Bien qu'en principe, au début, il ne s'agissait que de petites fêtes n'étant pas réservées aux femmes, ce furent elles qui relevèrent le gant. En moins de six mois, cet événement Thérapie du dépit s'est transformé en un véritable boom dans la ville. Aujourd'hui, pour obtenir une place, il est nécessaire de réserver longtemps à l'avance ; le concept commence à s'étendre à d'autres provinces.
Des femmes de tous âges et toutes origines y participent et en invitent d'autres à venir. Elles racontent leur expérience en riant aux éclats. De quoi s'agit-il ? D'où vient un tel succès ?
La réservation à cet événement comprend une place à une table avec des amies sur laquelle il y a un microphone – ressemblant à un jouet – que chacune peut prendre quand elle le veut. La musique d'hier et d'aujourd'hui, dédiée à l'amour et surtout au désamour – au dépit –, résonne non pas en fond sonore, mais avec force dans la grande salle. Sur ce thème, cette musique est devenue classique ou va le devenir. Il suffit de jeter un œil sur le compte Instagram de l'événement pour repérer les chansons, toujours à la mode ou plus récentes, qui font que des femmes se mettent à pousser des cris ou monter sur des chaises 1.
Cette thérapie consiste à utiliser ces chansons que l'on chante avec tout son corps, avec émotion, parfois même avec désespoir, et surtout à le faire entourée par d'autres qui dansent et reprennent en chœur d'une table à l'autre.
L'atmosphère a quelque chose de comique et dramatique à la fois, divertissant sans aucun doute.
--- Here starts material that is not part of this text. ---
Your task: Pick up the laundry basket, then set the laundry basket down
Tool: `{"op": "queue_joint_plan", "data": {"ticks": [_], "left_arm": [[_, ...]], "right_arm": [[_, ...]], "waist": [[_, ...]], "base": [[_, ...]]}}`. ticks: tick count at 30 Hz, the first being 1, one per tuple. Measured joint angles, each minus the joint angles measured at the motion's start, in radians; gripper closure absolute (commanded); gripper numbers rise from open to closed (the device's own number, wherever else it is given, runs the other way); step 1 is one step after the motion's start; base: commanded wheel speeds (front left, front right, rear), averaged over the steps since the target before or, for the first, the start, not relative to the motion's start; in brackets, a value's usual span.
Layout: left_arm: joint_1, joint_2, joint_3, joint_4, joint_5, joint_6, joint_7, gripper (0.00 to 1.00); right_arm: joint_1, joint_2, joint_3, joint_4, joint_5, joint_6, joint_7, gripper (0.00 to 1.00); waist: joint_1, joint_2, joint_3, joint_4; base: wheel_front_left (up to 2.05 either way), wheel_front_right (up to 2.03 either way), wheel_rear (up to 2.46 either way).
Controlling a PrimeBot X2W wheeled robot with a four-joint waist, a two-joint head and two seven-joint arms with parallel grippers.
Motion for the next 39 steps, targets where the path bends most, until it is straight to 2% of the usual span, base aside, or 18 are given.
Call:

C'est une scène où rien n'apparaît plus impérieux que d'être là et qui déclenche le rire des participantes.
Ainsi, dans la soirée du jour dédié aux amoureux, une fille chante ses reproches à l'égard de son Cupidon incarné et présent à la fête. Beaucoup rient, mais pour elle, rien n'est plus sérieux.
Une fois sortie de son personnage, elle rira de son propre montage, ovationnée par les amies de la table et des alentours. Puis ce sera le tour d'une autre, elle interprètera, d'une voix triste, un thème en duo : « Mon amie, j'ai le cœur brisé » ; et après un dialogue chanté, chacune conclura : « Ce sont les choses de l'amour. » Toute la salle accompagne ce dernier couplet. On dirait qu'elles vont pleurer, mais elles rient aux éclats dans les bras l'une de l'autre. Une autre chanson commence…
Sur son compte Instagram, quelqu'un commente : « Je ne voulais pas aller aux toilettes de peur de perdre une miette de ce qui se passait. » Il ne s'agit pas d'une thérapie pour contrer le dépit, mais pour en parler. Un traitement de ce qui ne fonctionne pas dans l'amour, par le dépit, grâce à la chanson, un projet possible, et pour beaucoup, incontournable.